LONDON (Reuters) - Britain sold off Royal Mail too cheaply, the spending watchdog said on Tuesday, prompting the main opposition Labour party to accuse Prime Minister David Cameron’s government of failing to look after the interests of taxpayers.
Britain’s decision to sell a 60 percent stake in the 500-year-old state postal operator last October for 330 pence a share has been heavily criticised by Labour and trade unions after the stock soared by as much as 87 percent.
Labour has seized upon the flotation, and the quick profits made by big banks and City investors, to reinforce one of its central arguments ahead of next year’s general election - that Cameron’s government is out of touch with ordinary voters.
The sell-off, which followed three failed attempts to privatise Royal Mail in 20 years, came in the face of possible strike action at Royal Mail that the government had said could deter investors and contributed to its cautious approach on price.
“It was very clear to us that people would not pay, the big institutions would not pay over the top of the price range,” Business Minister Michael Fallon told the BBC on Tuesday.
“We were certainly cautious because we wanted to reduce the risk to the taxpayers of this launch being a flop.”
In its report, the National Audit Office (NAO) said the approach had led to British taxpayers losing out on at least 750 million pounds in the sale.
“The Department was very keen to achieve its objective of selling Royal Mail, and was successful in getting the company listed on the FTSE 100. Its approach, however, was marked by deep caution, the price of which was borne by the taxpayer,” NAO head Amyas Morse said.
Britain sold its 60 percent stake for 1.98 billion pounds. However, Royal Mail shares closed at 455p on the first day of trading, 38 percent above their offer price - meaning the government could have netted the additional 750 million pounds.
Labour’s business spokesman Chuka Umunna described the NAO report as damning. “When Royal Mail was privatised, (Business Secretary) Vince Cable described the huge rise in its share price as ‘froth’, but since then it has continued to rise.
“He and David Cameron have serious questions to answer on the hundreds of millions of pounds they have lost British taxpayers and cannot duck responsibility for what has happened.”
With 10 percent of Royal Mail owned by its staff, many of whom fiercely opposed the sell-off, Britain now holds a 30 percent stake worth about 1.7 billion pounds.
The government and its advising banks have already gone before parliamentary inquiries to justify Royal Mail’s price tag in light of its subsequent strong share price performance and news that several banks had made pre-sale pitches that valued Royal Mail’s equity at as much as 8.5 billion pounds - well above its 3.3 billion valuation when it floated.
The government dismissed those valuations due to the lack of detailed information available to the pitching banks at the time and has insisted that the offer price range could not have been raised for fear of losing a significant number of targeted long-term investors.
The NAO acknowledged the risks of hiking the range but pointed out that some investors subsequently increased their shareholding at much higher prices, while the majority of priority investors had sold almost half of the shares allocated to them within a few weeks of the float.

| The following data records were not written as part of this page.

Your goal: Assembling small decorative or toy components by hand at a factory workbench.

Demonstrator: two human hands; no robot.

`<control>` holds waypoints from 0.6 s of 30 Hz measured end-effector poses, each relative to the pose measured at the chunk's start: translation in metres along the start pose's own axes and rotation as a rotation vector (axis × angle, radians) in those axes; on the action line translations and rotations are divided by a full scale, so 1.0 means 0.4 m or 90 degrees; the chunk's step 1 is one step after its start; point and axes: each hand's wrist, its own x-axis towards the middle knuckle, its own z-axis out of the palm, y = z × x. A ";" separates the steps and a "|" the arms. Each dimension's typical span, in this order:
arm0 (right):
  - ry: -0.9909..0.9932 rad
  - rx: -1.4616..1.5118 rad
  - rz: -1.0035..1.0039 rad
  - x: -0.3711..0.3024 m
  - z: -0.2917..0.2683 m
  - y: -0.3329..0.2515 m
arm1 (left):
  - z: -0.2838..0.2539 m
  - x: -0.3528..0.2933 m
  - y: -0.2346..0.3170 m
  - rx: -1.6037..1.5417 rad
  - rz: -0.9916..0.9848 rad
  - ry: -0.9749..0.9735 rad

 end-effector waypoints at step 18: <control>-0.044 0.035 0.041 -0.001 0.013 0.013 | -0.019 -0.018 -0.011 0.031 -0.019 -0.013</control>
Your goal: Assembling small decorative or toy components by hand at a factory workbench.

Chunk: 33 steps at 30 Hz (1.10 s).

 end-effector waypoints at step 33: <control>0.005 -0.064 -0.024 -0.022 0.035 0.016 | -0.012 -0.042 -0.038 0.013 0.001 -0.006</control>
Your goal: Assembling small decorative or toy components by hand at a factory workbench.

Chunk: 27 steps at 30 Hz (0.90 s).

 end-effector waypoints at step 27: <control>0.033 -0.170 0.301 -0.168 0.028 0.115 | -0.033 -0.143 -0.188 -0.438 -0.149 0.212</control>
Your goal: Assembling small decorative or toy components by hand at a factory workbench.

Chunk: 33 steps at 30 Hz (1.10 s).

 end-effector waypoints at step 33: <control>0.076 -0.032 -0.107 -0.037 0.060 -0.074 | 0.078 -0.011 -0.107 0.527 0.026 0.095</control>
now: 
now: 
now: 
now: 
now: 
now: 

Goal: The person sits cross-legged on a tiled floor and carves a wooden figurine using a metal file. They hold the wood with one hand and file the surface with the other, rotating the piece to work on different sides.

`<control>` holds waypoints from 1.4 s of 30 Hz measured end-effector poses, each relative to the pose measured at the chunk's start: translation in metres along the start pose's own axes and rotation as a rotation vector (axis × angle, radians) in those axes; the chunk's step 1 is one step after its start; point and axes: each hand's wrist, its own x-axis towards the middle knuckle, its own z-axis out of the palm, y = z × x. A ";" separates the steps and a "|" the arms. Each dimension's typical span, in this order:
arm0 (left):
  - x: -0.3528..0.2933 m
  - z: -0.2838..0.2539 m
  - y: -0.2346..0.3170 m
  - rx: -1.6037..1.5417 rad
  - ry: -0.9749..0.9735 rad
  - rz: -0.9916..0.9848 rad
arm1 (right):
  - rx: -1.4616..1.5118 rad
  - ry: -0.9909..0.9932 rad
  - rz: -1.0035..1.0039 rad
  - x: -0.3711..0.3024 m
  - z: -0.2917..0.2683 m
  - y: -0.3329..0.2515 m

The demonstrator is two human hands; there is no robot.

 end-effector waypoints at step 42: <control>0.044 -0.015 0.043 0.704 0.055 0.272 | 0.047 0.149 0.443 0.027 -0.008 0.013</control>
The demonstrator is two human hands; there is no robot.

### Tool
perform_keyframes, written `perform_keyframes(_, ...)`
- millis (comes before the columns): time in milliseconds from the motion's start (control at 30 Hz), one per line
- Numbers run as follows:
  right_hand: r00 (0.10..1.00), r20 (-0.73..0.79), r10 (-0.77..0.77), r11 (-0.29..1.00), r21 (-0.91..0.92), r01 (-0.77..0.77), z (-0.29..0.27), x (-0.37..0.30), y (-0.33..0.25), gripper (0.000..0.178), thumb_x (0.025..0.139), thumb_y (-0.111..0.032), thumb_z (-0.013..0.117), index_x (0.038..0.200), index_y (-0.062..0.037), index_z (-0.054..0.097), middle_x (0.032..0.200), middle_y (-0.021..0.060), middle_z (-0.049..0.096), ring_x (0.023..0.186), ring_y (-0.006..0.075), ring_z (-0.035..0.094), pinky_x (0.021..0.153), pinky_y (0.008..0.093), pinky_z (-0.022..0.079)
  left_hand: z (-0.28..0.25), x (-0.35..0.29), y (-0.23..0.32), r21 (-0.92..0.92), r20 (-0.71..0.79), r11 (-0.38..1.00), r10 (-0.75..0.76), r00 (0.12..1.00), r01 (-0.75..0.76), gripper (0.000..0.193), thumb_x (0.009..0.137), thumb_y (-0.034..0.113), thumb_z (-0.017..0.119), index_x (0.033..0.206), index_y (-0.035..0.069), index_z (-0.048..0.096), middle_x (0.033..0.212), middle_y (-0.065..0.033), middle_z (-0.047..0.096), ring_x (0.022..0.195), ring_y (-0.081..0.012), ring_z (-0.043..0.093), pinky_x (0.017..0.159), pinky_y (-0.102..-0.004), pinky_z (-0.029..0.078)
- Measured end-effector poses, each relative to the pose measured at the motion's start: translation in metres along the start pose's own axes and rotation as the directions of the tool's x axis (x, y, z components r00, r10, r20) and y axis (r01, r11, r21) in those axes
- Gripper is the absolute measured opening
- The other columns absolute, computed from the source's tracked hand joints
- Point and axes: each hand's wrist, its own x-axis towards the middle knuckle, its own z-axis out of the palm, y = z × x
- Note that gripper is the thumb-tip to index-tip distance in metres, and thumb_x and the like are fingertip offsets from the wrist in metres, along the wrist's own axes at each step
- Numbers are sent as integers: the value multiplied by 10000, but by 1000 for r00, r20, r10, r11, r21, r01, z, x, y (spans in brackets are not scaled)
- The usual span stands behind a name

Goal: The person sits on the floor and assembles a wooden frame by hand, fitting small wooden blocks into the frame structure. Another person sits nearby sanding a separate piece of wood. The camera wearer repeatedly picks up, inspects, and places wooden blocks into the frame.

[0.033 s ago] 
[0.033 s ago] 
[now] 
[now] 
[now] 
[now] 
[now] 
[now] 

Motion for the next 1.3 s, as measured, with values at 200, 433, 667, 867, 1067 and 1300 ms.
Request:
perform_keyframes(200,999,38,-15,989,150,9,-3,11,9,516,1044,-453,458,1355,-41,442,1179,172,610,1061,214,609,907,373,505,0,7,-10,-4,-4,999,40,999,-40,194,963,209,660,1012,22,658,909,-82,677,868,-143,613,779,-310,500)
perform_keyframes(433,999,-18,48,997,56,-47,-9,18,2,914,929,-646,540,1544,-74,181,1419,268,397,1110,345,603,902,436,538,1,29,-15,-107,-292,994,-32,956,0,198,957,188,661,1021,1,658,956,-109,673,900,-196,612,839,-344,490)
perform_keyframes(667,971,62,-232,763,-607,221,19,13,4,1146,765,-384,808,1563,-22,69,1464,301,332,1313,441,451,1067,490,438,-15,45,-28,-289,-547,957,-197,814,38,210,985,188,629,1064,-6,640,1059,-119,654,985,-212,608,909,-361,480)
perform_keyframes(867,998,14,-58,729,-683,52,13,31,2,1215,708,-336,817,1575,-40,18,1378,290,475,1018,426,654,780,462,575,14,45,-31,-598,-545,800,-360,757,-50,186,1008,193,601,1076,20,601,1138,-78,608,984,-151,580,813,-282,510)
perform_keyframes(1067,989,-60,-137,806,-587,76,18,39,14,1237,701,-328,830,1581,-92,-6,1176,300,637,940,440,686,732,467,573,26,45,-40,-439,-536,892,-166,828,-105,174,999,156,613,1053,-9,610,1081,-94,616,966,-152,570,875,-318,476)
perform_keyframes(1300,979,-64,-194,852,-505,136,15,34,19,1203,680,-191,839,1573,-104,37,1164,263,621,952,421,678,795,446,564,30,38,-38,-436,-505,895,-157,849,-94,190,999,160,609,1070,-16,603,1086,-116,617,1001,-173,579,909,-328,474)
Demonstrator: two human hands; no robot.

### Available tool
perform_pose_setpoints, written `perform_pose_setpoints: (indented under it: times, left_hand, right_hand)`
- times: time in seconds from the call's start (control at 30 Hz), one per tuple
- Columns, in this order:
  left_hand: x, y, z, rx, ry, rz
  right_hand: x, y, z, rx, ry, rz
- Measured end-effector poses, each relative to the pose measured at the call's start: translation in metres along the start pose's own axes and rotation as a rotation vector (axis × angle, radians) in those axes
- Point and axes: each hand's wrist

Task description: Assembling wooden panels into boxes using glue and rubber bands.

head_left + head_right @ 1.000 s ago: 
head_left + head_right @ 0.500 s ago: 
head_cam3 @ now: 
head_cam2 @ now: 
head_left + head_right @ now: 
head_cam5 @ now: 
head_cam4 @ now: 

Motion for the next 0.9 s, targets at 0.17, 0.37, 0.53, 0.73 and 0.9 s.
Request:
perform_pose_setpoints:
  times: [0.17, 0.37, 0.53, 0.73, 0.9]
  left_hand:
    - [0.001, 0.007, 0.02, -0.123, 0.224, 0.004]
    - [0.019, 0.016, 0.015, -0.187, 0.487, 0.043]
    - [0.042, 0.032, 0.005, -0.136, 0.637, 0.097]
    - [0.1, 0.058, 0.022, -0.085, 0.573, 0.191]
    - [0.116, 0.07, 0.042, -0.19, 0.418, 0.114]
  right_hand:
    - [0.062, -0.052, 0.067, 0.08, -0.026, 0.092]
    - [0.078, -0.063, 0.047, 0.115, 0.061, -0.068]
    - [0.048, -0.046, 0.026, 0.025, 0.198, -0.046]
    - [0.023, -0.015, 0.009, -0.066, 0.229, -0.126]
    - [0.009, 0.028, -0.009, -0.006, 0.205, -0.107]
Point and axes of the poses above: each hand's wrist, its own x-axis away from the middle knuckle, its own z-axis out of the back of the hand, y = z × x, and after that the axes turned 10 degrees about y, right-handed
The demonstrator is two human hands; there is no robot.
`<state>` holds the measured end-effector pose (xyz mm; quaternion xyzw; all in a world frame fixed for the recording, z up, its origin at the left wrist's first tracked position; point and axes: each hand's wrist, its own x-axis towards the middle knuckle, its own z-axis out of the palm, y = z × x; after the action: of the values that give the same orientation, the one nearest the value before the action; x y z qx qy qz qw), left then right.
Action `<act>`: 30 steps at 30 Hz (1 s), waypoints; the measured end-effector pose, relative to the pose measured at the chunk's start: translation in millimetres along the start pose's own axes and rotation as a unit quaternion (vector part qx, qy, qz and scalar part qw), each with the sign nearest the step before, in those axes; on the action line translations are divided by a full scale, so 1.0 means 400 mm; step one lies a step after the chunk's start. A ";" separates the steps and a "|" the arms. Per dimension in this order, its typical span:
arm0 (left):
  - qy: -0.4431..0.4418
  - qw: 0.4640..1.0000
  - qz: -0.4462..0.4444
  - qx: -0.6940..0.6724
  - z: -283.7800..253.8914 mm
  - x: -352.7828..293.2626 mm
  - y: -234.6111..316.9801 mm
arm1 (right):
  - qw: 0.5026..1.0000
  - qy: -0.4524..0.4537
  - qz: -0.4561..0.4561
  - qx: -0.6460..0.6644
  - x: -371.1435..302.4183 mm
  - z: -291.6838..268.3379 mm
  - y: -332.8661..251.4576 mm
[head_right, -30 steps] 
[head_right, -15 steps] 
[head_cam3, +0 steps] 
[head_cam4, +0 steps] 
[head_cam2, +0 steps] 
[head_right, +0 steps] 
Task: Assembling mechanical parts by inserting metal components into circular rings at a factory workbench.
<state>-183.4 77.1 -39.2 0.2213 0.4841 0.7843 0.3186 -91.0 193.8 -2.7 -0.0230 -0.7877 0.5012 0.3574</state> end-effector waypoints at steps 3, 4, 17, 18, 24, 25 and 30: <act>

“The Department conceded price tension for certainty that the transaction would be completed,” the report said.
Standard Life Investments said on Tuesday it had cut its stake in Royal Mail from close to 12 million shares held after it was privatised to around 118.480 shares in March.
The NAO also said the government should not have followed the advice of its financial advisers to sell the full 60 percent of shares available for sale.
It could have retained 110 million more shares worth 363 million pounds at the offer price, while still achieving its objective of reducing its ownership to below 50 percent, allowing it to sell another tranche for more later on.
The watchdog questioned the incentive given to the government’s independent corporate finance adviser Lazard, which was to secure a sale and was not dependent on the value achieved.
In a response, Business Secretary Cable said a sale at any cost had never been the aim.
“The report concludes there was a real risk of a failed sale attached to pushing the price too high. And a failed sale would have been the worst outcome for taxpayers and jeopardised the operation of Royal Mail going forward,” he said.
Royal Mail has long argued privatisation would allow it access to the capital it needs to modernise its business and better perform in a market rapidly shifting away from letters to parcels. Last week, it announced plans to cut a net 1,300 jobs as part of its ongoing drive to reduce costs.